Data excerpts:
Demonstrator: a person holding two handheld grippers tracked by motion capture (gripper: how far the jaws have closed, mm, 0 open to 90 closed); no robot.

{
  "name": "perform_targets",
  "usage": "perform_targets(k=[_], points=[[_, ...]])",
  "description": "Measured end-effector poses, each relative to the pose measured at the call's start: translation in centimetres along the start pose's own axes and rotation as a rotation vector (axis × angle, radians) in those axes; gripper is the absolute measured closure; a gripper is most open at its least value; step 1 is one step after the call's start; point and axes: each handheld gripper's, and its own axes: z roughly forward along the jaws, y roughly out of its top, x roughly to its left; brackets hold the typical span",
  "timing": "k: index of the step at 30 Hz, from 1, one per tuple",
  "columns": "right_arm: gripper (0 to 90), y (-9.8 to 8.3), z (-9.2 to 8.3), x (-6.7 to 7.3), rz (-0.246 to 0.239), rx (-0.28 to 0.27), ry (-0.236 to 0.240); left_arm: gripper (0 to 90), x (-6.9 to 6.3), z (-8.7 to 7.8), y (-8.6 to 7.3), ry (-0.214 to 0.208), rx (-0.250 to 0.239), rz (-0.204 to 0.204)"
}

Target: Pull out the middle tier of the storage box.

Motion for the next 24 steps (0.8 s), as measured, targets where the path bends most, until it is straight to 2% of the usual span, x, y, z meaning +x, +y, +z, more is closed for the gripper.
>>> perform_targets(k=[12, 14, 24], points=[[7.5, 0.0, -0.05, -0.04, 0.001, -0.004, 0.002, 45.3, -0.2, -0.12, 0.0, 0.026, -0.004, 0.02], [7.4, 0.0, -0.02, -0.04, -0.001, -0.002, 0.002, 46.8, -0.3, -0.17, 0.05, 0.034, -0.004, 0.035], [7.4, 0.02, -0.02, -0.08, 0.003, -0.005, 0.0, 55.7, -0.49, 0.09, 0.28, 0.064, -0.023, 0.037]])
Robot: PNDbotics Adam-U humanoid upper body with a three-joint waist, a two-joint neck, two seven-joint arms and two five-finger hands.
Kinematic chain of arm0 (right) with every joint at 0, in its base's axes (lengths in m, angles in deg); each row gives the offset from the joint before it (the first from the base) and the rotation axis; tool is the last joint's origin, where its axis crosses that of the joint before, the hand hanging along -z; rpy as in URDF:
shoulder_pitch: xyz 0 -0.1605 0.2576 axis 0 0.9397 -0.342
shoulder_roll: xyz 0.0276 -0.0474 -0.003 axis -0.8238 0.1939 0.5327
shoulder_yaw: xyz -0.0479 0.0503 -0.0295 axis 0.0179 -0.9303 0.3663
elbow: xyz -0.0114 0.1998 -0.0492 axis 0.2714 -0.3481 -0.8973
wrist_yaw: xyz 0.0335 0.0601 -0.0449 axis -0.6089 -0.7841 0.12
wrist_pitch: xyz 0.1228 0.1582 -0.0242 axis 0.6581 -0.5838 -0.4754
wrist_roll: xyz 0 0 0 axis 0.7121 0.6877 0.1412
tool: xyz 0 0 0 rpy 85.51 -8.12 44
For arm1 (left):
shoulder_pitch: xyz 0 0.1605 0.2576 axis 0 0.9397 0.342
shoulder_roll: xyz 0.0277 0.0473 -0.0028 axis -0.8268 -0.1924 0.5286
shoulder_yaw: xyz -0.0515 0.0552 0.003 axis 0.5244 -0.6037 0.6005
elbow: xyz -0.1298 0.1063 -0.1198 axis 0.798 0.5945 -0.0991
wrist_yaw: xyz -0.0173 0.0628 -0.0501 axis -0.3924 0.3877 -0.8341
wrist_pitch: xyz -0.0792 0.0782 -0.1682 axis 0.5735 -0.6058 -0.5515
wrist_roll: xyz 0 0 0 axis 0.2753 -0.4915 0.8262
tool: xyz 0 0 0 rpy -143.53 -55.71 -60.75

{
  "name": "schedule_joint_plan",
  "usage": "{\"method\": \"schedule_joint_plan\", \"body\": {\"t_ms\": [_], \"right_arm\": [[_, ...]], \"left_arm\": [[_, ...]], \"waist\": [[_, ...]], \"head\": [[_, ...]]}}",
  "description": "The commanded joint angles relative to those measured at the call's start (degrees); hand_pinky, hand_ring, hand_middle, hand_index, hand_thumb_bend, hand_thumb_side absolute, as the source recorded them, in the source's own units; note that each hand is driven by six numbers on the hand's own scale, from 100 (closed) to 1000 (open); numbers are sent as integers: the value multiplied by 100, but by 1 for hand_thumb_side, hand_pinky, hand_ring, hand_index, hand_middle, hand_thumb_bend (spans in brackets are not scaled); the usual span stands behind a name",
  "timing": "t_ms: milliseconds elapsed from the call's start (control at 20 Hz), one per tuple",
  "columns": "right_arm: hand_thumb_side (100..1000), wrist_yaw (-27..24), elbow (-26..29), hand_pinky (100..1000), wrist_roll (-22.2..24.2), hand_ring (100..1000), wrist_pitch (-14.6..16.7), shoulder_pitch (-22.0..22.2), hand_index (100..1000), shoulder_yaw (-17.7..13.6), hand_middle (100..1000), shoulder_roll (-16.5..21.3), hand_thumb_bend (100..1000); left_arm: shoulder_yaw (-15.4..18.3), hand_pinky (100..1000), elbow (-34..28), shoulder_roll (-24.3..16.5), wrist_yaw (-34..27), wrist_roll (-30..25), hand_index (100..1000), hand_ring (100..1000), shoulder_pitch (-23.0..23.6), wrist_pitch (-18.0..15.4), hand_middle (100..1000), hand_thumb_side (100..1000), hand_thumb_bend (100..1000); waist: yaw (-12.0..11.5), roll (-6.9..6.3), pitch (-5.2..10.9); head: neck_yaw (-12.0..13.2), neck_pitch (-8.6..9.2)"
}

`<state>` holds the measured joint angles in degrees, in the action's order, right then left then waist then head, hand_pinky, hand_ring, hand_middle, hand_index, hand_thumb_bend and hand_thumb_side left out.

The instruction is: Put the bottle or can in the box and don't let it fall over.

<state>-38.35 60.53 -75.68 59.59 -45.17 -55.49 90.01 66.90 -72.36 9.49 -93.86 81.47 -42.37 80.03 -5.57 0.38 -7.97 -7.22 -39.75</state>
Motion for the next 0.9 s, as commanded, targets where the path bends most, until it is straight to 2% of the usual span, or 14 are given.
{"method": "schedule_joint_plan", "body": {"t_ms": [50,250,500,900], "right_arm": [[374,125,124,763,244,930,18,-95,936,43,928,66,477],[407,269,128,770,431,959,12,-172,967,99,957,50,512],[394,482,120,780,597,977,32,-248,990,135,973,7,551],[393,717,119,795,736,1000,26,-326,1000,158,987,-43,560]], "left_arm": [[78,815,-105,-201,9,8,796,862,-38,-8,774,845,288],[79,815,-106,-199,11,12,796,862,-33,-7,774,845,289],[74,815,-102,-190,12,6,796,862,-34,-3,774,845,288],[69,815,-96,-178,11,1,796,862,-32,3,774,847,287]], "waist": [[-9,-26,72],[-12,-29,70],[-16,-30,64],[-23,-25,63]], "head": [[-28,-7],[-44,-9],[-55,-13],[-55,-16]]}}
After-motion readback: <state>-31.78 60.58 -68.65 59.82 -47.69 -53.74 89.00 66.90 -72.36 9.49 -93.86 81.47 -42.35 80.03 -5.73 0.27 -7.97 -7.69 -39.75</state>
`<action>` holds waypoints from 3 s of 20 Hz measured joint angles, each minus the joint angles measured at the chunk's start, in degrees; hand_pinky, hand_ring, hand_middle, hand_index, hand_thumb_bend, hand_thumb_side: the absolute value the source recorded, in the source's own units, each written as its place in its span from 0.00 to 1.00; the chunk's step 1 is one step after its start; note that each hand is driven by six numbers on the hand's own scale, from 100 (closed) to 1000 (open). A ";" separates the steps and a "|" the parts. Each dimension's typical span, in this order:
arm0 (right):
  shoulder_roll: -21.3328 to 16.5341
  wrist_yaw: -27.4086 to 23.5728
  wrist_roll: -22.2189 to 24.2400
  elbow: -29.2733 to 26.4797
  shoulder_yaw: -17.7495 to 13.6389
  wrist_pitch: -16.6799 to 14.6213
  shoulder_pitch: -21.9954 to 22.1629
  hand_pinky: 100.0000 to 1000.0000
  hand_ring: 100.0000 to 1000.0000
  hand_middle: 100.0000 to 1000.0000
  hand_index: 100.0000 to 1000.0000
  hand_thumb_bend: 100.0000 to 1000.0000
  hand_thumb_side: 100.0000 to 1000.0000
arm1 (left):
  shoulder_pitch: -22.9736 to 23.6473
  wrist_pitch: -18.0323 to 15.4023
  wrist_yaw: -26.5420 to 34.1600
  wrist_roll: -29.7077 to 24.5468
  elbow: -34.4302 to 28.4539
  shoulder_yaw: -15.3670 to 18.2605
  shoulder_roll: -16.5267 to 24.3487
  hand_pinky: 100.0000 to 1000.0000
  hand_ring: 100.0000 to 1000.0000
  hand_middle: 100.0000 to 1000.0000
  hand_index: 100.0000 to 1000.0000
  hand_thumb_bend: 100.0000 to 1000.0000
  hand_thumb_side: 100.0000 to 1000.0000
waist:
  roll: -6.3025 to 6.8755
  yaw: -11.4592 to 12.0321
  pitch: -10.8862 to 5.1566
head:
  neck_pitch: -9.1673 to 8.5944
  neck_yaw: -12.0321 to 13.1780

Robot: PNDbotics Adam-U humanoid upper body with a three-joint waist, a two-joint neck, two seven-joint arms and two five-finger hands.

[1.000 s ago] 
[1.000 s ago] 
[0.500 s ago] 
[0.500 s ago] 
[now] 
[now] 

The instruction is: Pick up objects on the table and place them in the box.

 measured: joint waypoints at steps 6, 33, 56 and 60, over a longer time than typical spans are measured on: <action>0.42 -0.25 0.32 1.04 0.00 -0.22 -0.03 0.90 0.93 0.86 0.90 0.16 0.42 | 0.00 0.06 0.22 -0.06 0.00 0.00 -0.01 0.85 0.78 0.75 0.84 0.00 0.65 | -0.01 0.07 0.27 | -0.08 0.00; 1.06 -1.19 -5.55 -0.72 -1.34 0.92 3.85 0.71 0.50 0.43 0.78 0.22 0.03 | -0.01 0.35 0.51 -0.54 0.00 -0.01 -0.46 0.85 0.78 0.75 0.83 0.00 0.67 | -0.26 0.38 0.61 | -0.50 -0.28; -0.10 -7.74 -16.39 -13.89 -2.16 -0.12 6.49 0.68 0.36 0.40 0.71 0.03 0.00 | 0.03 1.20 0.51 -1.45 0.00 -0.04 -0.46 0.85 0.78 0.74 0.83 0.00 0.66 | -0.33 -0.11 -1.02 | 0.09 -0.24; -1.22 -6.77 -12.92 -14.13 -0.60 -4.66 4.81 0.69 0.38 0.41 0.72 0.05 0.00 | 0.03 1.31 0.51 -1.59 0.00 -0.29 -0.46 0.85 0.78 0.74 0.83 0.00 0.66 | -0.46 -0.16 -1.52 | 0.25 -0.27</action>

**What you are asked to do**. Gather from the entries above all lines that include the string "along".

**Your response**.
  "description": "Measured end-effector poses, each relative to the pose measured at the call's start: translation in centimetres along the start pose's own axes and rotation as a rotation vector (axis × angle, radians) in those axes; gripper is the absolute measured closure; a gripper is most open at its least value; step 1 is one step after the call's start; point and axes: each handheld gripper's, and its own axes: z roughly forward along the jaws, y roughly out of its top, x roughly to its left; brackets hold the typical span",
Kinematic chain of arm0 (right) with every joint at 0, in its base's axes (lengths in m, angles in deg); each row gives the offset from the joint before it (the first from the base) and the rotation axis; tool is the last joint's origin, where its axis crosses that of the joint before, the hand hanging along -z; rpy as in URDF:

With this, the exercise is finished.